Using Transactions

Transactions are a mechanism by which to group sets of SQL statements for execution. The primary reasons to group statements are:

• To ensure that the entire set of statements runs (or none at all)

• To prevent other statements from being executed at inopportune times

Relational databases are used by millions of people every day. Many of these people are actually using the same databases simultaneously. Transactions can prevent multiple users from editing the same data at the same time. They also allow a series of queries to succeed in bulk or not at all. If transactions were not possible, databases would be useless in multi-user environments.

As an example, say that a college student runs out of money and asks his mother for a wire transfer. His mother goes to the bank, fills out the transfer form, and hands it to the teller. The teller withdraws $100 from the woman's account, and in the same transaction deposits the money into her son's account at his local bank a few hundred miles away. Because these two actions take place within a single database transaction, the withdrawal will be canceled if the deposit fails. Therefore, even though the withdrawal is immediate, it is not "committed" to the database until the deposit succeeds a few moments later at the remote bank.

This idea of binding all actions in one transaction means that no money would be withdrawn from the woman's account unless her son's bank successfully took the deposit. In addition, a transaction will lock the woman's bank account until it is finished. If she went to another teller, for instance, she would be prevented from withdrawing more money than her eventual balance would reflect.

Two concepts are critical to understanding transactions and can be translated into features offered by the major database vendors. These concepts are locking and isolation.

Locking

Locking is a simple idea that is exposed through complex algorithms in each database engine. Fortunately, for our purposes as ColdFusion developers, we need concern ourselves only with the simple ideas of exclusive and shared locking.

In the wire transfer example, the bank's database system might give exclusive privileges to the transaction so that no other reads could take place. If the woman conducting the wire transfer went to another teller to ask for her current balance, the second teller would inform her that the balance could not be calculated because a pending transaction was in progress. This means that the wire transfer placed an exclusive lock on the information being changed. If, on the other hand, a shared lock had been placed on the account, the teller would be able to provide a balance. A shared lock would allow the woman to see the balance but make no updates to it.

NOTE

Although an explanation of shared and exclusive locks is important, it does not follow that ColdFusion can declare locks on the database. Usually, locking is handled by the database on its own. In addition, databases can escalate a lock from record to table to database, depending on how much data is being modified. ColdFusion has no bearing on these affairs. Yet ColdFusion does have the capability to change isolation levels, which affects the lock type. Isolation levels are covered next.

Isolation

Isolation levels are the only means by which ColdFusion can recommend lock types to the relational database. Isolation levels were created to increase performance by giving the database a plan for locking records before the transaction executes.

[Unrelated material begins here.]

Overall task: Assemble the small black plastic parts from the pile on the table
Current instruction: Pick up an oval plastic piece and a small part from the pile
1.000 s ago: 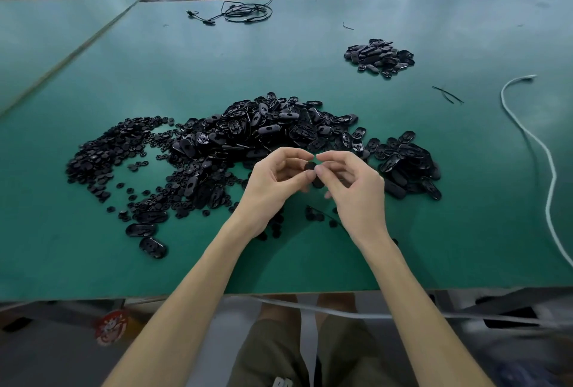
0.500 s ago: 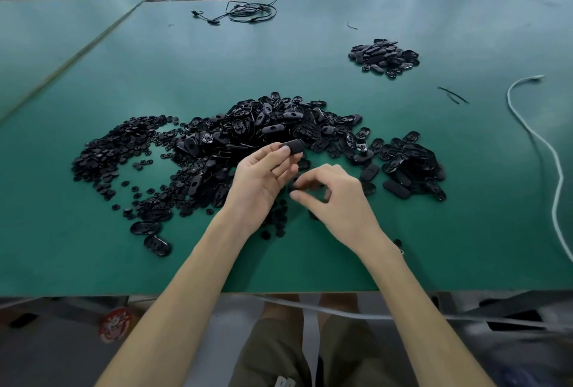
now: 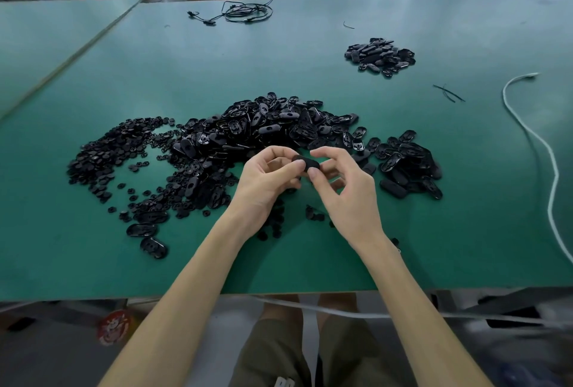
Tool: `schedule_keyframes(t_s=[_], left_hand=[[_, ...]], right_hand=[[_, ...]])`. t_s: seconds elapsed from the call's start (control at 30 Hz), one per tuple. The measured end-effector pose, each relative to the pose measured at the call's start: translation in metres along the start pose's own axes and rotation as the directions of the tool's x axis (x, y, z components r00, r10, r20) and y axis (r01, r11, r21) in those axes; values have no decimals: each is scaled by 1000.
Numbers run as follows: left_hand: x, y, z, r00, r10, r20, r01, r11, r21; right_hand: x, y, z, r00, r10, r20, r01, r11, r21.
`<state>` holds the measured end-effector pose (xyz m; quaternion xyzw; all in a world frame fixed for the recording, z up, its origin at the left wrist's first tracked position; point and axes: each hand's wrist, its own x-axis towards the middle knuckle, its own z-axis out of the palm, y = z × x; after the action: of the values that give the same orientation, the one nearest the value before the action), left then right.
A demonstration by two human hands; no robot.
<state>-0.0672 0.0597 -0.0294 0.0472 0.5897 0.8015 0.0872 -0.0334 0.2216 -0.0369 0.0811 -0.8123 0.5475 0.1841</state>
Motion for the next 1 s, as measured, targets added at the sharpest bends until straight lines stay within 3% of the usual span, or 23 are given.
schedule_keyframes(t_s=[0.13,0.23,0.33,0.4,0.6,1.0], left_hand=[[-1,-1,2,1000,31,1,-31,999,19],[0,-1,4,999,34,-24,-34,999,8],[0,-1,3,999,24,-22,-23,999,25],[-1,-1,2,1000,24,-4,-24,998,54],[-3,1,2,1000,24,1,-24,997,70],[-2,1,1,1000,19,18,-21,997,77]], right_hand=[[0,-3,-1,999,-22,-48,22,1000,4],[1,-5,-3,973,34,-228,-26,999,39],[3,-3,-9,869,221,-443,-142,968,205],[5,-2,-13,798,324,-509,-203,938,279],[7,3,-14,793,414,-448,-282,900,332],[6,-1,-14,797,351,-490,-279,936,216]])
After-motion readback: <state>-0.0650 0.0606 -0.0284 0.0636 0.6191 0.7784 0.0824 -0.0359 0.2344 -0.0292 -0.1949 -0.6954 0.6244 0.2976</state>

Four isolation levels are supported by relational databases, and thus all are supported by ColdFusion's transaction tags. These levels are listed below.

NOTE

The isolation levels described here affect performance. They are listed from worst performance (serializable) to best (read_uncommitted).

Other performance considerations related to ColdFusions use of databases are explored in Chapter 48, "Improving Performance."

serializable

serializable is the highest isolation level provided by a database and is also the default. serializable isolation is equivalent to an exclusive lock. No data can be read by other transactions until the transaction that owns the lock is finished. This makes serializable the most reliable isolation level.

repeatable_read

repeatable_read is the second-highest isolation level. A repeatable read is similar to the serializable level, except that other SQL statements can insert data during the transaction. This can change the results of a transaction if the transaction repeats a query that yields the newly inserted data. If you know ahead of time that inserted data will not affect the transaction, using repeatable_read is preferred to using a serializable isolation level for performance reasons.

read_committed

The third-highest level of isolation, read_committed, means that locks will be shared for both inserts and updates across transactions. So a transaction could read some data once and, before finishing, read for a second time the data that had changed since the original read. Note that the other transactions (the ones updating) must be finished for the read to be different. A successfully finished transaction is said to have been committed.

read_uncommitted

The final level of isolation, providing the best performance of the four, is read_uncommitted. This isolation level is the most dangerous to use, because dirty reads are very likely. A dirty read occurs when a certain transaction reads data that has not been committed. If this isolation level was employed in the wire transfer example, the woman could be the victim of some erroneous accounting. Say that the bank were to run its interest rate calculations on her account after her withdrawal of $100. Now imagine if her son's bank went offline and was not able to accept the deposit. Because the entire transaction would fail, her interest rate would be calculated incorrectly. In the same way, a read_uncommitted isolation level allows inserts and updates to be read regardless of whether a transaction has finished.